The Drugs Controller General of India (DCGI) inspects domestic manufacturing facilities supplying to the European Union (EU), on behalf of its regulator. Based on its inspection, DCGI issues a no-objection certificate to manufacturers exporting pharmaceutical products to European countries.
“The EU regulator called today and discussed issues related to Ranbaxy. They are also worried about the latest inspections and observations made by the US FDA (the American regulator). They said they are getting queries on the quality and efficacy of Ranbaxy manufactured products,” an official told Business Standard.
Separately, the Ranbaxy management said it was offering the required clarifications to other regulators. “We are actively engaging with all regulators. We have offered clarifications and we welcome other regulators if they want to come and conduct their own investigations,” Chief Executive and Managing Director Arun Sawhney told investors in a post-earnings conference call. The company announced a October-December net loss of Rs 1,585 crore, against a loss of Rs 492 crore a year earlier, when the company incurred costs in recalling a cholesterol-lowering drug contaminated with glass particles.
The EU move is in the wake of the rising number of import bans faced by Ranbaxy’s Indian facilities. Last month, the drug maker’s active pharmaceutical ingredient (API) manufacturing facility in Toansa (Punjab) was inspected by the US Food and Drug Administration. Following the audit, the US regulator decided to bar the plant from supplying to the US because serious violations were observed in the plant. Three other Indian factories of Ranbaxy, at Mohali, Paonta Sahib and Dewas, are already barred from supplying to the US.
According to official sources, Ranbaxy also supplies API to the EU from its Toansa factory and DCGI has given the required NoC for this purpose.
Confirming the latest development, the UK’s Medicines and Healthcare products Regulatory Agency (MHRA) said, “We are aware the European Commission has written to the Drugs Controller General of India asking what immediate action the Indian authorities intend to take and whether they intend to withdraw the written confirmation for the Toansa site.”

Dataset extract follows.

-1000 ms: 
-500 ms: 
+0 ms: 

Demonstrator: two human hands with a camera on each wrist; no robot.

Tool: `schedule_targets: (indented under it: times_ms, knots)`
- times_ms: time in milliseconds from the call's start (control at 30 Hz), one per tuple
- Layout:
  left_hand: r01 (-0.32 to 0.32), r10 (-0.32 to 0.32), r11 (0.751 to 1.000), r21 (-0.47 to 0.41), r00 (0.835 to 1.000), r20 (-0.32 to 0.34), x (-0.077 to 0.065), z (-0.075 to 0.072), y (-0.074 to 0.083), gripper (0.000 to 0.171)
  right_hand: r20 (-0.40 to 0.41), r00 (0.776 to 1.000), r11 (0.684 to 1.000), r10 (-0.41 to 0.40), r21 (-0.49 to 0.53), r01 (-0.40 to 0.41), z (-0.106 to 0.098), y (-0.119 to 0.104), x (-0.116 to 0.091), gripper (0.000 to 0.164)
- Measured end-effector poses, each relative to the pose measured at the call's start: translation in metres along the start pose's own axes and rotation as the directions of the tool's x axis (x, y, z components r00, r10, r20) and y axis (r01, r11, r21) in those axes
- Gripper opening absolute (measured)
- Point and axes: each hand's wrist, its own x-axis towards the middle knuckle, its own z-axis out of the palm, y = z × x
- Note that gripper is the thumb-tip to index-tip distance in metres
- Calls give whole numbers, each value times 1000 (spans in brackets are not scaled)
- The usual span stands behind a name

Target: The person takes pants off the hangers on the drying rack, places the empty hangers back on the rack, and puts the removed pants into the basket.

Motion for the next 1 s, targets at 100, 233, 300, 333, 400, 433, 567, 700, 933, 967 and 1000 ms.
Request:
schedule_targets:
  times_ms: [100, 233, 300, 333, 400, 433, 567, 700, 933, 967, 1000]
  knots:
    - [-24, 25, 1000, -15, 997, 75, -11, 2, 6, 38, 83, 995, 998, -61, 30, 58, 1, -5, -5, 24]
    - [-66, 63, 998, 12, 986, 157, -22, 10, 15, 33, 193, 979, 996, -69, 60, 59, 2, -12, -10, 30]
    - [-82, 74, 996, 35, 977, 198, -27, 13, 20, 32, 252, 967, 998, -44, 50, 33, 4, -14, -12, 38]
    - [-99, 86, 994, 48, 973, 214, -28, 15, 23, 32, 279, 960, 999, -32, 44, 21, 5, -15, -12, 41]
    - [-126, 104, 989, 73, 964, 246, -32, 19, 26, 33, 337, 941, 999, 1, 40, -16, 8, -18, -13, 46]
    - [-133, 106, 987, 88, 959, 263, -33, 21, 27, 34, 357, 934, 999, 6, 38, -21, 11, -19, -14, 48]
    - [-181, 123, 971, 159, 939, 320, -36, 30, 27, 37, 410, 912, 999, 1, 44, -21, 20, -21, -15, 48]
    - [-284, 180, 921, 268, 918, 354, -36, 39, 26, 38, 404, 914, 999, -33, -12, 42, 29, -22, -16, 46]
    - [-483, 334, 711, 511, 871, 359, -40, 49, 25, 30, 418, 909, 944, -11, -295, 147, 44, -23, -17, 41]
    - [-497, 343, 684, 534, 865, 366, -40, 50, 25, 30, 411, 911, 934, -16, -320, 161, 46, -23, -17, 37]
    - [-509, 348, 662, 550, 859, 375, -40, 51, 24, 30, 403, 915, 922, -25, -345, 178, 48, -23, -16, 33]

Last week, the agency had told Business Standard that it is aware of the US FDA’s inspection at Ranbaxy’s Toansa factory. “We, in conjunction with other regulators, have also conducted a review, including on-site inspections in India, based on the issues identified by the Food and Drug Administration (FDA) during their investigation into Ranbaxy. This is ongoing. Routine inspections of Ranbaxy manufacturing sites that supply medicines to the EU continue to be carried out by inspectors from European countries and samples tested have been satisfactory,” an MHRA spokesperson had said.
Last week, UK’s Medicines and Healthcare products Regulatory Agency (MHRA) had told Business Standard that it is aware of the US FDA’s inspection at Ranbaxy’s Toansa factory.
“Patient safety is our priority and we are currently working with EU and international regulatory partners to assess whether these findings have any implication for the UK,” an MHRA spokesperson had said. “We, in conjunction with other regulators, have also conducted a review, including on-site inspections in India, based on the issues identified by the Food and Drug Administration (FDA) during their investigation into Ranbaxy. This is ongoing. Routine inspections of Ranbaxy manufacturing sites that supply medicines to the EU continue to be carried out by inspectors from European countries and samples tested have been satisfactory.”
The latest call from the EU regulator to DCGI holds significance in light of the fact that various global regulators are working in coordination for keeping a check on manufacturing practices and ensuring quality of medicines.
The Indian regulator maintains its action on Ranbaxy will be based on the report by its inspectors.
According to Ranbaxy’s latest financial presentation for the year ending December 2013, eastern Europe and CIS countries together account for 15.27 per cent, and West Europe is 7.87 per cent of its total global sales of around Rs 10,604 crore.